What you need to do. If a line in the entries below includes "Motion", pick it out and copy it.

****

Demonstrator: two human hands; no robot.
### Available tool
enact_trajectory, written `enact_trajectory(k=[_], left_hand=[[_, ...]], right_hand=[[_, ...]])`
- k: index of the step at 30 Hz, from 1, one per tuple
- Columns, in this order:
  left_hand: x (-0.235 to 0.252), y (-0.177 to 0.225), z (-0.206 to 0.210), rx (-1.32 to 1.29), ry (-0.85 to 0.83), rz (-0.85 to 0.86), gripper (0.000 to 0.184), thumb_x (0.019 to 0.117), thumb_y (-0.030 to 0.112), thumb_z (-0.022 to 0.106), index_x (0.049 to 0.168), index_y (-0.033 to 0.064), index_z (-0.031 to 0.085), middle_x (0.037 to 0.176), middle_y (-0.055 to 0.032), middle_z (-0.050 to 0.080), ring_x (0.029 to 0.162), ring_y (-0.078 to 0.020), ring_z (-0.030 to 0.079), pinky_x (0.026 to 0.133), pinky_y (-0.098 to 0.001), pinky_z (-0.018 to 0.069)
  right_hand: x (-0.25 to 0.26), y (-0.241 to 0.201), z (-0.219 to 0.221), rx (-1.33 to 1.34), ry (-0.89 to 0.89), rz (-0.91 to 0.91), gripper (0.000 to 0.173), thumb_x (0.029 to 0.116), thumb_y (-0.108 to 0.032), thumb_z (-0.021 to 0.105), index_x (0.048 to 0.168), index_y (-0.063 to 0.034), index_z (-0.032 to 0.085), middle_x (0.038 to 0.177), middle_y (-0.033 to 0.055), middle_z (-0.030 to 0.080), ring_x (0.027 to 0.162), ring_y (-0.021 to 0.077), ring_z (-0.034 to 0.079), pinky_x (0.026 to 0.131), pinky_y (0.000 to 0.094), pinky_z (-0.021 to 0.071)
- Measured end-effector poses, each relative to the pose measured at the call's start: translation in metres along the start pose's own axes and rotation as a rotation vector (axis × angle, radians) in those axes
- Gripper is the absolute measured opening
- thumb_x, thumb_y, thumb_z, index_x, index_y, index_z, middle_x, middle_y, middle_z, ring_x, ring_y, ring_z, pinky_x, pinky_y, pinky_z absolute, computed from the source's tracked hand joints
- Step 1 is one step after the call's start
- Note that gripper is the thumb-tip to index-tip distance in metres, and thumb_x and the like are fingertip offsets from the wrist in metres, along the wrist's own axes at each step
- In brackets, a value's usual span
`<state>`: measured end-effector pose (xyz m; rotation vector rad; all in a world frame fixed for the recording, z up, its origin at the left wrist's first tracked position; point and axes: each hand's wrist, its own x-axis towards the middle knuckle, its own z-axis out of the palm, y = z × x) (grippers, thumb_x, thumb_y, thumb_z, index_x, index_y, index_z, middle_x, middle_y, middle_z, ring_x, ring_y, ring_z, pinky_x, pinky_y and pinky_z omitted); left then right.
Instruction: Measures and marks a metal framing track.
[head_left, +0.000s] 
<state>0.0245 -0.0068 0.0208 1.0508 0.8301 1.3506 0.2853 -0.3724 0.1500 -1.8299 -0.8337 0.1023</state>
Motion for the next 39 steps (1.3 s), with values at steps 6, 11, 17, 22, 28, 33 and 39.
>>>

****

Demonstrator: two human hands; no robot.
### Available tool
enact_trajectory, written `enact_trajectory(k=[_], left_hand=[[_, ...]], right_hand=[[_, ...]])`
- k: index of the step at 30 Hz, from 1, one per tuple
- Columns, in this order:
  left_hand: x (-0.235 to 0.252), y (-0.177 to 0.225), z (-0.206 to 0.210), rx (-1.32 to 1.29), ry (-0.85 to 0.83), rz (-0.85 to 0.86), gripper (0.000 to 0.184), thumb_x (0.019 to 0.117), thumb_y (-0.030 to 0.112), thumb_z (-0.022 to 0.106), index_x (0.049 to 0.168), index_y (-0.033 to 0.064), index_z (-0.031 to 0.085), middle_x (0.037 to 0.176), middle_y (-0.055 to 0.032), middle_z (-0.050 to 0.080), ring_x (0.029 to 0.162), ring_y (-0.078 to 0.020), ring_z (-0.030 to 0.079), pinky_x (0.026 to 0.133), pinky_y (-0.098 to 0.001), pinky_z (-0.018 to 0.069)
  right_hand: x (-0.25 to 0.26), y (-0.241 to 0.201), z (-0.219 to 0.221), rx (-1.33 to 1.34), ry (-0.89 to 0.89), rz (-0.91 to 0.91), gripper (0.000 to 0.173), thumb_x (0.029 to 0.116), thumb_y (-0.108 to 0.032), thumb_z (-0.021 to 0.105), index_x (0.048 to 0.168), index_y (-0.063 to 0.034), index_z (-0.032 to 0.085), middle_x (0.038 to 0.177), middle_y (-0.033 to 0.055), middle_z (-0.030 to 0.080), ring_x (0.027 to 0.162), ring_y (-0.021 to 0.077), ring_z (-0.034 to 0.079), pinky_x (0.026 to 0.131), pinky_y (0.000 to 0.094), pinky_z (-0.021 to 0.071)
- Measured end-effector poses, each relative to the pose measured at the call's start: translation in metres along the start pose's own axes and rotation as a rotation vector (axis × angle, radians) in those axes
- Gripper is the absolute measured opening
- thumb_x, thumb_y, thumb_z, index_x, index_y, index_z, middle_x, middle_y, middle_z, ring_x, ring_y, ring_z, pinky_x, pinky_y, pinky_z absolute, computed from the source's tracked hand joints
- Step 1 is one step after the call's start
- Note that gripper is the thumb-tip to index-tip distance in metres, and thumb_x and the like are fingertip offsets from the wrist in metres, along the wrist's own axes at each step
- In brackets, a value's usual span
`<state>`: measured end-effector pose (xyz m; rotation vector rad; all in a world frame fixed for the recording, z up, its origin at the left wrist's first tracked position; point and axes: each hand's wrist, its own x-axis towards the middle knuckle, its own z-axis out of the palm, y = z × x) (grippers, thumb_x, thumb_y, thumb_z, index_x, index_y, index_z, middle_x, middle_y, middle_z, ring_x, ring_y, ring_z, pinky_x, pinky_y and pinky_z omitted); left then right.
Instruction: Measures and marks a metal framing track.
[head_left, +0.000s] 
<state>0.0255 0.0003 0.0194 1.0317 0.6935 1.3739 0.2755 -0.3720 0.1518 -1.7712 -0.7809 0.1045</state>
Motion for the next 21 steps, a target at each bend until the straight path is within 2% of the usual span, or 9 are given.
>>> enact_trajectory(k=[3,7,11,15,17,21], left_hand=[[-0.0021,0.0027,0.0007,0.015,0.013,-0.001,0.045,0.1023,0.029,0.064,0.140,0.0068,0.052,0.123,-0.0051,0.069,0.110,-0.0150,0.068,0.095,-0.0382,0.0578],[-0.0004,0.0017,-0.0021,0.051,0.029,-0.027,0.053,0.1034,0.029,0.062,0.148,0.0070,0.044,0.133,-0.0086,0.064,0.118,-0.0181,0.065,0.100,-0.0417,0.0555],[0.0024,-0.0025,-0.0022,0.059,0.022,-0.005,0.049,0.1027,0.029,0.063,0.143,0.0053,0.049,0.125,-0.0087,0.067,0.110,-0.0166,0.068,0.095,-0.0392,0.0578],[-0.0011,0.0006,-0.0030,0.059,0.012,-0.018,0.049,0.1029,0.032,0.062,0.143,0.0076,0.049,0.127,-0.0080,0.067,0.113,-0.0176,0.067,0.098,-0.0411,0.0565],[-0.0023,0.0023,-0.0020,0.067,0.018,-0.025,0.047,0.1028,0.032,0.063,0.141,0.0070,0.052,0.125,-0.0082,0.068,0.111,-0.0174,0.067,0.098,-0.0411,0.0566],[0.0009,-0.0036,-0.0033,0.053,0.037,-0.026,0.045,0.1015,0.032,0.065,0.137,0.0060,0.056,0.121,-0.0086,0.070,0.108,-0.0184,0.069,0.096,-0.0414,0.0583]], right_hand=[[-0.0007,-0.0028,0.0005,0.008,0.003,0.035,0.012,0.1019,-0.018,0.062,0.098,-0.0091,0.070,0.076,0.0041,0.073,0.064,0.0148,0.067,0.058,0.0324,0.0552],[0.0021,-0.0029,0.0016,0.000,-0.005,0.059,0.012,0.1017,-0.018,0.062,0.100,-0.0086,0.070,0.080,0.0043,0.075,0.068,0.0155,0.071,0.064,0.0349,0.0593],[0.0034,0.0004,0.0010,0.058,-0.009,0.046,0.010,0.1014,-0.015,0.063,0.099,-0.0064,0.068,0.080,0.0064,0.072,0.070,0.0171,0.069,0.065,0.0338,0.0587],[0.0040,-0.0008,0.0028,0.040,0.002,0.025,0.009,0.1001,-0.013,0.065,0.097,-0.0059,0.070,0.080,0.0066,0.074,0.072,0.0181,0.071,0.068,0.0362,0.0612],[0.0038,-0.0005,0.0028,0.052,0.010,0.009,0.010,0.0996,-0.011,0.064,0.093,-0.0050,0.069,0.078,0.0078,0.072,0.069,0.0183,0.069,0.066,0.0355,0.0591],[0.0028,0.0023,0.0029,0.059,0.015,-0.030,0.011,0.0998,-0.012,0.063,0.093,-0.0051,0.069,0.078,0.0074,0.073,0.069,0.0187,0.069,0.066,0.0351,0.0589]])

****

Result of this exercise.
Motion for the next 39 steps (1.3 s), with values at steps 6, 11, 17, 22, 28, 33 and 39.
Motion for the next 21 steps, a target at each bend until the straight path is within 2% of the usual span, or 9 are given.

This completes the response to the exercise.